SHOULD we edit those bits of the past we don’t like? The question is a recurring one, and it arises again because in Bristol there is a campaign to erase the name of Edward Colston from the streets and buildings of the city.
The first ‘victory’ in this crusade was the announcement last week that the concert venue Colston Hall would be renamed in 2020 following a major redevelopment. The venue stands in Colston Street and perhaps that will be re-christened or perhaps it won’t.
It is fair to say that there were good and bad sides to Edward Colston: as a 17th century philanthropist, he gave a fortune to the city that honours his name, but that money was made from the slave trade.
The boss of Colston Hall, Louise Mitchell, appeared on the BBC News last week to explain the decision, saying: “It’s very important to us as a progressive, forward-looking arts organisation that we include everybody, and people felt uncomfortable entering the building because of the perception that it had in some way profited from the slave trade.”
A decent sentiment, if tinged in corporate-speak pieties, and it is true that the Bristol band Massive Attack have always boycotted the venue because of its name.
But is it right to airbrush the past in this way, to remove evidence of past sins that now offend modern sensibilities? This is an impossibly difficult padlock to unpick. The slave trade was one of the greatest iniquities in history, but we cannot deny that it happened, or ignore the ways in which the forced movement of people shaped the world as it is today.
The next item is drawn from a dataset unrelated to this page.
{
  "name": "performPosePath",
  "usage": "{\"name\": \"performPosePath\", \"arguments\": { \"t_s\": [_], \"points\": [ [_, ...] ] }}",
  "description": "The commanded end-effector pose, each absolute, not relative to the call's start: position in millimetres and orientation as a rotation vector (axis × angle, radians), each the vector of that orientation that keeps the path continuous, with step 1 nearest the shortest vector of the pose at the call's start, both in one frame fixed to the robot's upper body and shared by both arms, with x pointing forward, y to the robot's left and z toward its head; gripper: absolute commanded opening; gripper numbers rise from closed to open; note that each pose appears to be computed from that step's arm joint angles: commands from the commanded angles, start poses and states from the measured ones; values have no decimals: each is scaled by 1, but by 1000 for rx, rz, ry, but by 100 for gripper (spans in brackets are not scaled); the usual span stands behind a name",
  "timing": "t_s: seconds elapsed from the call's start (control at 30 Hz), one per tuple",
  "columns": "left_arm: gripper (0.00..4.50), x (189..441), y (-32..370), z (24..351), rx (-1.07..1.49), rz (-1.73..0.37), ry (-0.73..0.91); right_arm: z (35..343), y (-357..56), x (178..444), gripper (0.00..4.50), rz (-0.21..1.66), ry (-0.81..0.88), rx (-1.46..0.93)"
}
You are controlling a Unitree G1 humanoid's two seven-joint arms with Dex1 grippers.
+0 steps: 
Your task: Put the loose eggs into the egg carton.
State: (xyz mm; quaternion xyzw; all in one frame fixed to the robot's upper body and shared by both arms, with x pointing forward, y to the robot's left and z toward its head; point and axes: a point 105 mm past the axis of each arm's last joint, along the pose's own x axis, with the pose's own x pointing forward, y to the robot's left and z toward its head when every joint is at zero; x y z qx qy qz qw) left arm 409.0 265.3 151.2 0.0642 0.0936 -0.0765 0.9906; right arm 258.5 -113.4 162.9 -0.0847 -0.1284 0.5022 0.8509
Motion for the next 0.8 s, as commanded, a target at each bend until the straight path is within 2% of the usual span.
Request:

Katie Finnegan-Clarke is an activist in the Counter Colston campaign, and she has an answer to the airbrushing claim. “I think the organisations that hold him in that honorary position are the ones who are airbrushing history,” she tells the Guardian. “He was one of the most powerful slave traders in Britain: 85,000 Africans were kidnapped and enslaved while he was running the Royal Africa Company.”
Again, this is true: but the tricky aspect to this is what happens after you have removed all evidence of people from the past who sinned against the sensibilities of the present. One answer, surely, would be to have a museum of slavery in Bristol – one that accounted for the sins of the past and placed the monumental cruelty of slavery in an historical and continuing context.
It would be quite wrong, in Bristol’s case, to remove all evidence that Edward Colston ever existed, but maybe he doesn’t need to be commemorated quite so widely. I guess that Massive Attack and Katie Finnegan-Clarke avoid eating the Colston bun, which a quick Google reveals to be a sweet, yeasted treat akin to a large hot-cross-bun
In a sense, you could argue that painting over the past in modern colours does a disservice to those who suffered in the past. We cannot change the past but we can change the way we think about it. Don’t remove all the names or topple all the statues, but instead think how the past connects to the present (one of the purposes of studying history, some would say).
I wonder if part of this wish to erase evidence of our cruel past lies in our over-developed modern sensibilities: people become offended about everything nowadays, seeing offence wherever they look, and being ‘offended’ by the past may be an extension of that tendency.
In search of another way of looking at this, let’s head to Hull and home to the great William Wilberforce, the deeply religious parliamentarian and social reformer, who spent 18 years campaigning against the slave trade. Wilberforce retired from politics in 1825, having failed to achieve his aim, and died on July 29 1833, shortly before the act to free slaves passed through the House of Commons.
The Wilberforce Institute for the Study of Slavery and Emancipation bears his name, and carries on his work, too. On the University of Hull website, you will find explanations of what the institute does, including the work of the Antislavery Usable Past project.
A statement about this project says: “There are approximately 36 million slaves alive today: more than at any point in history. Our interdisciplinary investigation into antislavery legacies, across history and multiple geographies, shows that applied knowledge of the antislavery past offers a way to ‘care for the future’.” A short film from Professor Kevin Bales explains some of the themes of the project’s work.
But just think again of that statement: there are more slaves alive today than at any point in history. Changing names and toppling statues is only one approach, but it is surely more productive to concentrate on modern injustices, too.